Siamo favorevoli l’impiego degli italiani,  che con contratti equamente remunerati (non quelli da quattro o sei euro al giorno cui siamo abituati), sono disponibili ad andare nei campi. Siamo favorevoli all’utilizzo dei corridoi verdi realizzati con accordi bilaterali che hanno fatto altri Paesi, Germania in testa, e che il Governo avrebbe dovuto stipulare a marzo per forzare il blocco dei confini causa pandemia.  E siamo favorevoli ai voucher, che invece sono stati scartati perché i sindacati, CGIL in testa, hanno minacciato proteste sociali nel prossimo autunno nel caso di un loro utilizzo.  Tutto questo, nonostante il giudizio favorevole delle  organizzazioni di categoria, come Coldiretti e Confagricoltura che non vogliono la sanatoria per gli immigrati.

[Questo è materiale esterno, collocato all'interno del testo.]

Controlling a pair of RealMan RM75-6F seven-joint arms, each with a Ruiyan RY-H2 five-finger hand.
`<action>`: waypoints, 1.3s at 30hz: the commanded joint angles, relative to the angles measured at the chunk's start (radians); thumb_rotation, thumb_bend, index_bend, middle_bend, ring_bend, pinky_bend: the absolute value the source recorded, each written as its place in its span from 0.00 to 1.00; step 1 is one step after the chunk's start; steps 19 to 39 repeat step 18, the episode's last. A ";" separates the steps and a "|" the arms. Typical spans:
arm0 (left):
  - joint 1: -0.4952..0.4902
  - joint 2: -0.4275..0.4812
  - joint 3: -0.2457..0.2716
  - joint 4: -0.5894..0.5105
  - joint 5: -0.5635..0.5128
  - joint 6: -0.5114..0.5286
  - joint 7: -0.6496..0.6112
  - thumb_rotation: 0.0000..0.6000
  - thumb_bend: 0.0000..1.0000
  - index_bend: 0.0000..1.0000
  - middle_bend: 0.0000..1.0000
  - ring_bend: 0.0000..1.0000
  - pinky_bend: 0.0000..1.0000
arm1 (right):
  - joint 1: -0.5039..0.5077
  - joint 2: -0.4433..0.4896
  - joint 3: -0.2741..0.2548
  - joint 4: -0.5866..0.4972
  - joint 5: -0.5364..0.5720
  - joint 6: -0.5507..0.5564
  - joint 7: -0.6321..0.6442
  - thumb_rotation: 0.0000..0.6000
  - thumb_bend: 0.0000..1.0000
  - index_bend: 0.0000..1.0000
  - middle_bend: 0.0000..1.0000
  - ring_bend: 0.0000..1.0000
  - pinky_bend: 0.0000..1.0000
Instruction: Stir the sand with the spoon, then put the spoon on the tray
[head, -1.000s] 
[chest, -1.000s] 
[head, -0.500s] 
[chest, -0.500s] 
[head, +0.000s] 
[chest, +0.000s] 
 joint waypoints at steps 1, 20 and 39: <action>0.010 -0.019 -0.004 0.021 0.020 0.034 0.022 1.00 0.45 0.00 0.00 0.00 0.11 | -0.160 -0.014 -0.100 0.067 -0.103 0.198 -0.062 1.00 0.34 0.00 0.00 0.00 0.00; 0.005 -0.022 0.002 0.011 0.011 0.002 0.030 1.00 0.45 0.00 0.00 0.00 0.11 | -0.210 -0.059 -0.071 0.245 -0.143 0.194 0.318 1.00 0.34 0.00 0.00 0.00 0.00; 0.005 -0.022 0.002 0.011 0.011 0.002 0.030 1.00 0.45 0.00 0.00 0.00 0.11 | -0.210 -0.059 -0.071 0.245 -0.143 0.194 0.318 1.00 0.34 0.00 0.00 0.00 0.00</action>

Ieri, a conferma della sua inutilità per l’agricoltura, nel corso della trasmissione ‘Carta Bianca’ della Berlinguer, uno dei più noti imprenditori agricoli italiani ha detto di essere favorevole alla sanatoria, ma per motivi umanitari perché quel tipo di braccianti non sono utili all’agricoltura. Allora i Cinquestelle e il Pd devono dire esplicitamente di voler regolarizzare l’immigrazione clandestina, abbassando le garanzie sociali, senza usare il pretesto del lavoro nei campi”.

È quanto ha dichiarato il vicepresidente della Camera dei deputati Fabio Rampelli di Fratelli d’Italia intervenendo a Radio Anch’Io.